Report criticises NHS consultants’ contracts as ‘poor value for money’ Image

Report criticises NHS consultants’ contracts as ‘poor value for money’

Posted: 08/07/2013


On Tuesday 2 July 2013, the Public Accounts Committee (PAC) issued a highly critical report regarding NHS consultants’ contracts.

The 2003 contract, designed to lift productivity and career development, has failed to achieve this, and has thus provided taxpayers with ‘poor value for money’, the spending watchdog has found.

There are currently 40,000 consultants working for the NHS, and by 2012, 97% of NHS consultants were estimated to be covered by the 2003 terms. These consultants had been granted pay increases from 24-28% under the new contract, and in 2011-12, their total employment cost was £5.6 billion, or 13% of all NHS employment costs.

However, the pay increase has not resulted in the requisite productivity increase.

A major drawback of the contract is that it allows for consultants to refuse working evenings or weekends, thus forcing the NHS to pay up to £200 an hour for overtime. Despite the increases in their pay, consultants are still in short supply in some parts of the country, in hospitals in deprived areas and in some specialties such as geriatric medicine.
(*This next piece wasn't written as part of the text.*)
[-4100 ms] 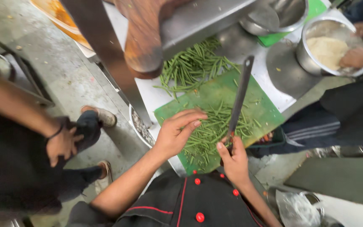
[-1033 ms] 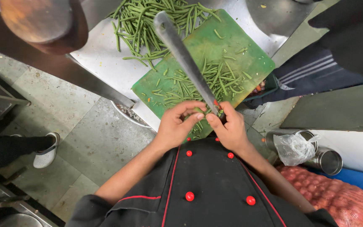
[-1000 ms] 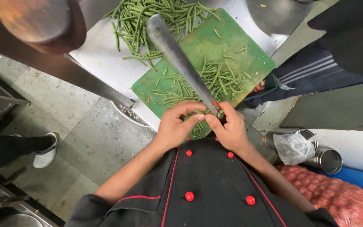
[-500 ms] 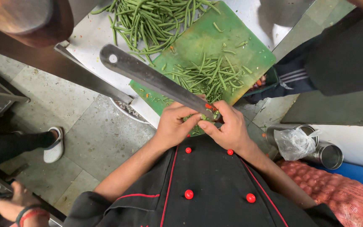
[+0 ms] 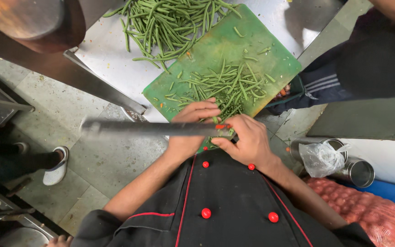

The only solution that the NHS is able to turn to is reliance on locum doctors, who are more expensive for the already cash-strapped NHS.

It was also found that Clinical Excellence Awards, intended to be awarded to those going above and beyond what is expected of them, are ‘the norm rather than the exception’. 60% of consultants currently possess one of these awards, which cost the taxpayer £500 million a year.

More than half of trusts were also not checking that consultants were meeting performance objectives, and 17% of consultants have not had an appraisal in the last year. This was ‘made worse' by the discovery that progression for consultants is linked to years spent in the job rather than to their performance.

"This nonsense highlights how badly consultants' performance is being managed," committee chairman, Margaret Hodge (Labour MP for Barking), commented, adding: "A proper culture of performance management for consultants and other NHS staff must be implemented if we are to avoid incidents of poor performance."

The recent tragedies exposed at Mid Staffordshire Hospital only underline the vital importance of improving the culture of the NHS in order to improve patient care overall. The report concludes that ‘most organisations rely on performance management procedures to get the most out of their staff. We consider the failure by the NHS to implement a proper culture of performance management as a crucial factor in the poor standards of care recently witnessed.'

Penningtons is hopeful that an overhaul of consultants’ contracts is an imminent event, where greater emphasis will be put on performance against NHS goals. We believe this is a crucial starting point in the challenge to improve the culture of the NHS.